The cost function evaluates the output tensor of an estimator by comparing it to a target tensor. The estimator can be any parametric tensor function. In the costForEstimate() method, the evaluation of an estimated tensor results in a single, non-negative scalar, the cost of the given estimate. Good estimates should result in small costs. gradientForEstimate() calculates the gradient of the cost with respect to the estimate. This gradient can be fed into the gradients() method of the estimator as starting point of gradient backpropagation.

The cost function automatically provides a dedicated update method for the parameters of the estimator. This update method factors in a regularizer for each parameter. These regularizers (like for instance weight decay) can be independently set for each parameter and lie additional constraints to them during optimization.

Furthermore, a method for computing the gradient with respect to each parameter of the estimator is automatically implemented: numericalGradients() calculates the gradients by perturbing slightly every value of every parameter separately.
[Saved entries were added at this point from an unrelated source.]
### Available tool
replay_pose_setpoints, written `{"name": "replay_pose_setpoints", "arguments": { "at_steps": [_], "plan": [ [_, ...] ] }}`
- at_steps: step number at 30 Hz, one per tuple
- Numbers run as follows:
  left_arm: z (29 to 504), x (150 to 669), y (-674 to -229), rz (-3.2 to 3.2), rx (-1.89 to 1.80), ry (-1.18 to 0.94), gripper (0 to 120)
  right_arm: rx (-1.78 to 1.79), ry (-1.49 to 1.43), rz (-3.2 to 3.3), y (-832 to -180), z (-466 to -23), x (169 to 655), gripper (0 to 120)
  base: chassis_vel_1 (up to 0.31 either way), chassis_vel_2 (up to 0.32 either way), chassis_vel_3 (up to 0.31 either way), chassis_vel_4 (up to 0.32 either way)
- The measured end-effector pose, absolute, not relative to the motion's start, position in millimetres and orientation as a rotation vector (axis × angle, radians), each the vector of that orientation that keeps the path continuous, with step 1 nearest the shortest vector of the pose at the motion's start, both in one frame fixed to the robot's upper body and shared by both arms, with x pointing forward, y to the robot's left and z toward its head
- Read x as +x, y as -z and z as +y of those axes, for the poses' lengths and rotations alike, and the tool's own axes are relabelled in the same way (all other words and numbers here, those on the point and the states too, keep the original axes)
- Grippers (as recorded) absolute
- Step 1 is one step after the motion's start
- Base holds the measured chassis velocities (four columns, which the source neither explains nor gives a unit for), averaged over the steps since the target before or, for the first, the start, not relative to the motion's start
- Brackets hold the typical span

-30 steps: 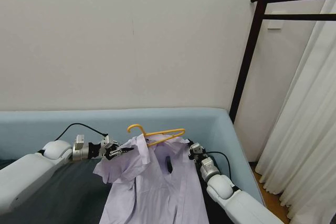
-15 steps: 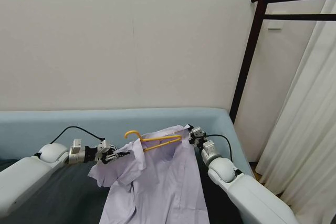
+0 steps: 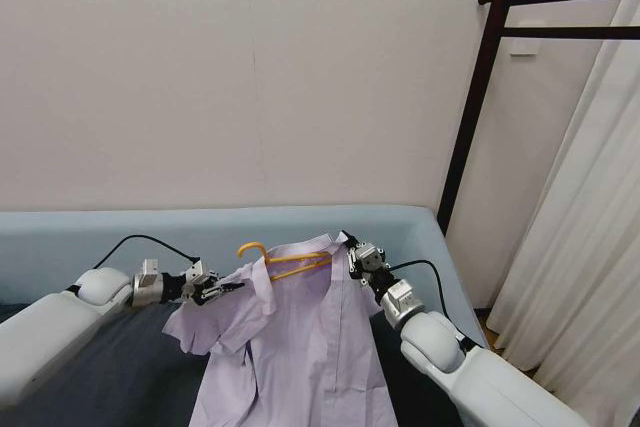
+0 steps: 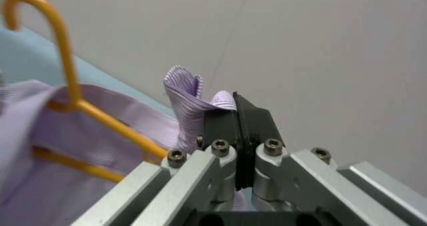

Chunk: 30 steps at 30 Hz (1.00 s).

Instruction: Pick up the clothes from the sofa and hang them on the clothes hanger.

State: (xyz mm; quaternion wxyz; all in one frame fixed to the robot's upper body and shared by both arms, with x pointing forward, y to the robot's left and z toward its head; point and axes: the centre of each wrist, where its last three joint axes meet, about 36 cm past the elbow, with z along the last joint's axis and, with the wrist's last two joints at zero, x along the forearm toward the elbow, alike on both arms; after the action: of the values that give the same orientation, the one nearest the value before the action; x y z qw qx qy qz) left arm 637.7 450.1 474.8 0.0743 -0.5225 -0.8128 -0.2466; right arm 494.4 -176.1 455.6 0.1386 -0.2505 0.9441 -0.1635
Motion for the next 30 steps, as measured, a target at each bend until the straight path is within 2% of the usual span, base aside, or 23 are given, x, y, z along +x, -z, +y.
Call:
{"name": "replay_pose_setpoints", "arguments": {
  "at_steps": [7, 10, 18, 30],
  "plan": [
    [430, 649, -498, -2.453, -1.598, 0.672, 1, -0.808, 0.5, 2.643, -470, -167, 470, 0, 0.0, 0.0, 0.0, 0.0],
    [415, 657, -529, -2.435, -1.644, 0.596, 1, -0.813, 0.512, 2.594, -485, -161, 466, 0, 0.0, 0.0, 0.0, 0.0],
    [408, 686, -615, -2.419, -1.707, 0.662, 1, -0.815, 0.641, 2.447, -520, -168, 472, 0, 0.0, 0.0, 0.0, 0.0],
    [394, 696, -690, -2.426, -1.784, 0.645, 1, -0.775, 0.867, 2.27, -542, -184, 493, 0, 0.0, 0.0, 0.0, 0.0]
  ]
}}
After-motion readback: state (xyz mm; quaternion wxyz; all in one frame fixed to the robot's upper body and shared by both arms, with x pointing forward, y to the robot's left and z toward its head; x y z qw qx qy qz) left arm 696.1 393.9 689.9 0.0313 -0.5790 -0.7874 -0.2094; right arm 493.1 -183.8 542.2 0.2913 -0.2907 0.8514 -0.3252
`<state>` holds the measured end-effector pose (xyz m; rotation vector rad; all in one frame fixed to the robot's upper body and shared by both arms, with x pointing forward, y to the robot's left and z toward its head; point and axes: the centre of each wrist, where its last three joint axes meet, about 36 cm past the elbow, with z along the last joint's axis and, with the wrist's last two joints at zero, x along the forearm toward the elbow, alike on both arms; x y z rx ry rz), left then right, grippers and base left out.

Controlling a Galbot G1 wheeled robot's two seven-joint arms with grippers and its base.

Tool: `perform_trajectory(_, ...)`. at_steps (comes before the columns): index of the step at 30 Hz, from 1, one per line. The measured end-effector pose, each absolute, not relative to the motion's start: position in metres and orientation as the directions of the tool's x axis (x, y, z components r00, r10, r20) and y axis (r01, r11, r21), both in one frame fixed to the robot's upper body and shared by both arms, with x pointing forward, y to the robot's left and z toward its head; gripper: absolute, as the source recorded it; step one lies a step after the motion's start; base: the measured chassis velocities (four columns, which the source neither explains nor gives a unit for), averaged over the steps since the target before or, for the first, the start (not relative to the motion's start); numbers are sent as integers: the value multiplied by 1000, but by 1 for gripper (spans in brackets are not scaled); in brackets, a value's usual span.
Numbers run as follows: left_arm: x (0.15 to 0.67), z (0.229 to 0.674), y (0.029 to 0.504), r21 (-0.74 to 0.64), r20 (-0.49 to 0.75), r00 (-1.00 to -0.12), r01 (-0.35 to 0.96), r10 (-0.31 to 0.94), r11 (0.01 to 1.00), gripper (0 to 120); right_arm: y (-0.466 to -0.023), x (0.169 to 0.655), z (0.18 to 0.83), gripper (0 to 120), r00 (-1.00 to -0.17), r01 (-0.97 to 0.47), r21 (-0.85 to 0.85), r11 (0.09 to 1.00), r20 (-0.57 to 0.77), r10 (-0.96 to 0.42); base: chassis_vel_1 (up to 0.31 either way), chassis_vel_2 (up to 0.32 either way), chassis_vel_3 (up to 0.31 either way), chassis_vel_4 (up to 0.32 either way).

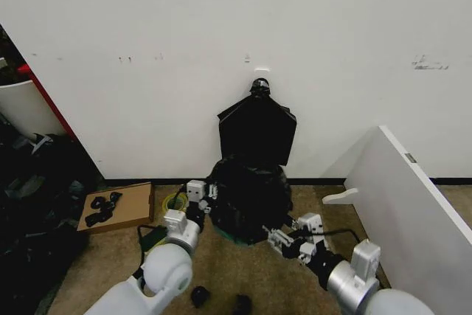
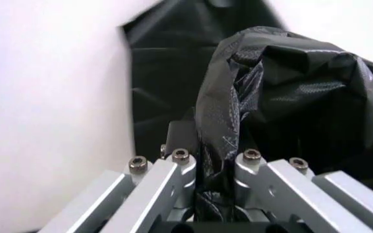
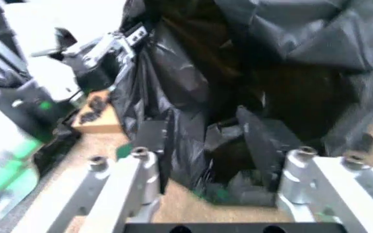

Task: Place the garbage bag over the trash bin.

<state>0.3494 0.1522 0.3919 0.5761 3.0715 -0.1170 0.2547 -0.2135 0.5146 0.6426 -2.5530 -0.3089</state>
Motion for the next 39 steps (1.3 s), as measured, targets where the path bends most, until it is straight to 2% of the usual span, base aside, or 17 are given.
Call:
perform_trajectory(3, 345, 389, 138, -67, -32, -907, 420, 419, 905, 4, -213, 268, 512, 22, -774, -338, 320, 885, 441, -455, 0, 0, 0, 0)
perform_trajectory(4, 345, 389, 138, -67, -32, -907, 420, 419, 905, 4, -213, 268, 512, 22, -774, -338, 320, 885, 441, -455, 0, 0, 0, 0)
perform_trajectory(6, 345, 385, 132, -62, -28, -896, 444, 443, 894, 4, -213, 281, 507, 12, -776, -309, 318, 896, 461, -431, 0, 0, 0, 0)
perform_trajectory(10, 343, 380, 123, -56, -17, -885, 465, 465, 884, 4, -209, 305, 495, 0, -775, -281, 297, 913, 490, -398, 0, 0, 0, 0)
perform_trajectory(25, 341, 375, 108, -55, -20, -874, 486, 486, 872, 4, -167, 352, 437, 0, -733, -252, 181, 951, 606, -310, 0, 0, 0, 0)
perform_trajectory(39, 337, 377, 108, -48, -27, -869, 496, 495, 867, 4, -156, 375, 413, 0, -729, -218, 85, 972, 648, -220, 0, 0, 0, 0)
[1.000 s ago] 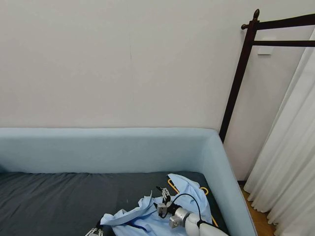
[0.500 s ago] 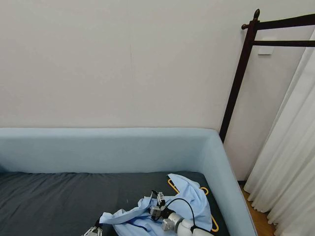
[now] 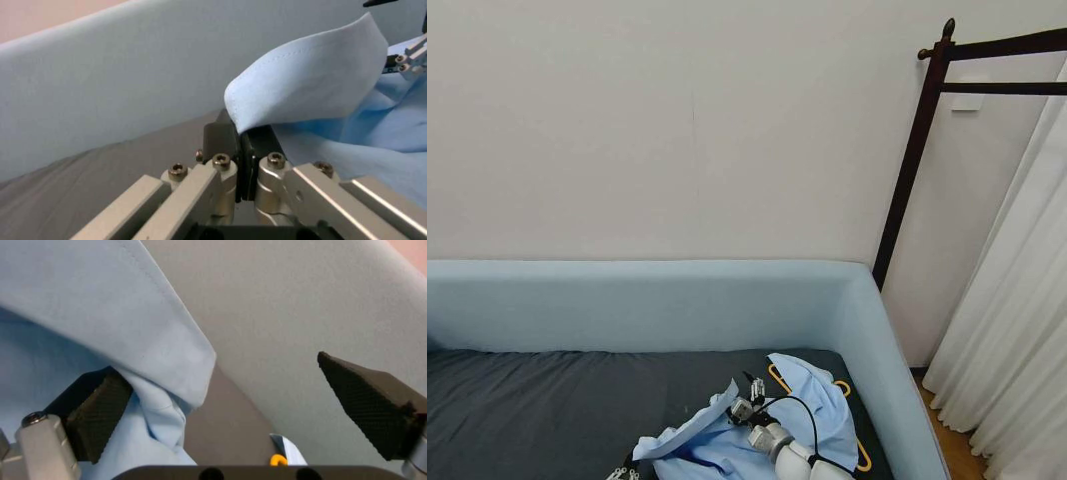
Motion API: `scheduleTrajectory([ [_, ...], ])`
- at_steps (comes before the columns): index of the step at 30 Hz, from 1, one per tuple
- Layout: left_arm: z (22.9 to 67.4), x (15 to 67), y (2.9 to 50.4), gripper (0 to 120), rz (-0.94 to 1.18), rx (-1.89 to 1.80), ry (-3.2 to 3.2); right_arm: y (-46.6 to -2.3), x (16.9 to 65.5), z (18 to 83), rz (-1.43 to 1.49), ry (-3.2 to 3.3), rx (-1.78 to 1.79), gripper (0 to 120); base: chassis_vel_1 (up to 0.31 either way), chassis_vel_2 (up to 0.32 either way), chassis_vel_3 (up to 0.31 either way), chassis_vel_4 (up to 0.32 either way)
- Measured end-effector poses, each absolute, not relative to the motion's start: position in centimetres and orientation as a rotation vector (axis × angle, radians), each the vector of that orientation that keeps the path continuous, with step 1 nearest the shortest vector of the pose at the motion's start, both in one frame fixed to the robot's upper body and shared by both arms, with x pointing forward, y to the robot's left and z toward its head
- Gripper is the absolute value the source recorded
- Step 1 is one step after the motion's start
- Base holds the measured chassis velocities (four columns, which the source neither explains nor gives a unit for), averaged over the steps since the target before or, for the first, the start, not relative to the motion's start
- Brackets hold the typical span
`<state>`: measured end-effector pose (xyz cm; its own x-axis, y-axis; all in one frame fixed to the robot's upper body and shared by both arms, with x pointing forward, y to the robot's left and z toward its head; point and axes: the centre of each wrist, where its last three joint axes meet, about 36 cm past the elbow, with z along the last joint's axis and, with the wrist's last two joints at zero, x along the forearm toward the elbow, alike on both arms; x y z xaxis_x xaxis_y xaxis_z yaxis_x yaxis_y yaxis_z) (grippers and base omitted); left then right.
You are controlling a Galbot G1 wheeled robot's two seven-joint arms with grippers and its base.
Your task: Pick up the clothes from the sofa and hang them on the clothes hanger.
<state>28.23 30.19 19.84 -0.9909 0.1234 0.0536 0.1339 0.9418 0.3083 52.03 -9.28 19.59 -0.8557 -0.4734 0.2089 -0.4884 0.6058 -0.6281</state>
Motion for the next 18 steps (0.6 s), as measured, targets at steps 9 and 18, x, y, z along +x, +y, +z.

This of course is very computationally expensive and should only be done for checking the correctness of gradients calculated with backpropagation.

stochastic gradient descent

The estimator of a cost function can be trained by using stochasticGradientDescent(). The output of of the given cost function, called objective in this context, is reduced by tweaking the parameters of the estimator. This algorithm needs a whole training set of samples as input, and their corresponding targets. For a minibatch of samples, the cost gradients with respect to the parameters is calculated, and the parameters are updated by subtracting a certain percentage of these gradients from them. Minibatches are slices of the training data. Once all training samples have been used, the closure validationCallback() is called. By returning true, it can terminate the algorithm. If it returns false, the training samples are shuffled the optimization continues. One cycle through all training samples with the minibatches is called epoch.